Frenn's results in the hammer started slipping after 1972, and he never placed in the top three at the national outdoor championships again, although in 1973 he was still ranked second in the country despite only placing sixth in the AAU meet. He remained a top weight thrower, however; between 1970 and 1977 he won six indoor national titles, only missing out in 1974 (when he was the best American but lost to France's Jacques Accambray) and in 1976, when he was a close second behind Larry Hart. In 1975, he competed as a hammer thrower in his third Pan American Games, but only placed seventh with a throw of 63.22 m. He announced his retirement from track and field after the 1980 national indoor championships.

==Other sports==
Frenn was also a good powerlifter, although he mostly approached that sport as training for hammer throwing; consequently, he concentrated on the squat and deadlift more than the bench press, as bench press was less good for his throws. In 1967 he became the first national powerlifting champion in the 242 lb weight class despite the runners-up comfortably beating him in the bench press. His world record in the squat of 853 pounds stood for 13 years, and it took 11 years for even the super heavyweight athletes to exceed that number. Frenn helped promote powerlifting and challenged the authority of Bob Hoffman in the sport; with Joe Weider, Frenn organized one of the first international powerlifting meets, a competition between American and British lifters, in 1970 despite opposition from Hoffman.
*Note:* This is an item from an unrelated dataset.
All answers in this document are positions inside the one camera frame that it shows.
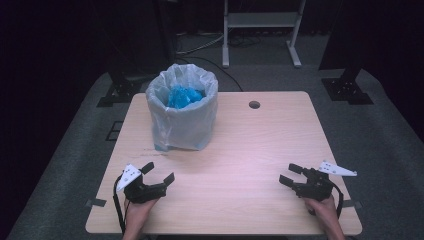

Frenn competed in the first World's Strongest Man contest in 1977, but placed eighth and last.

==Later life==
Frenn worked as a high school teacher in California for thirty-two years. Frenn worked at Cerritos High School in Cerritos, California, where he was both a weightlifting coach (Physical Education) and science teacher. In 1982 he helped his friend Tom Waddell promote the inaugural Gay Olympics in San Francisco and carried the torch into the stadium during the opening ceremonies; he also competed in the meet, winning gold in the hammer throw. Frenn, who was not homosexual, later regretted this, as being mistaken for gay interfered with his teaching and social relationships. Frenn died in Sacramento, California, on June 26, 2006.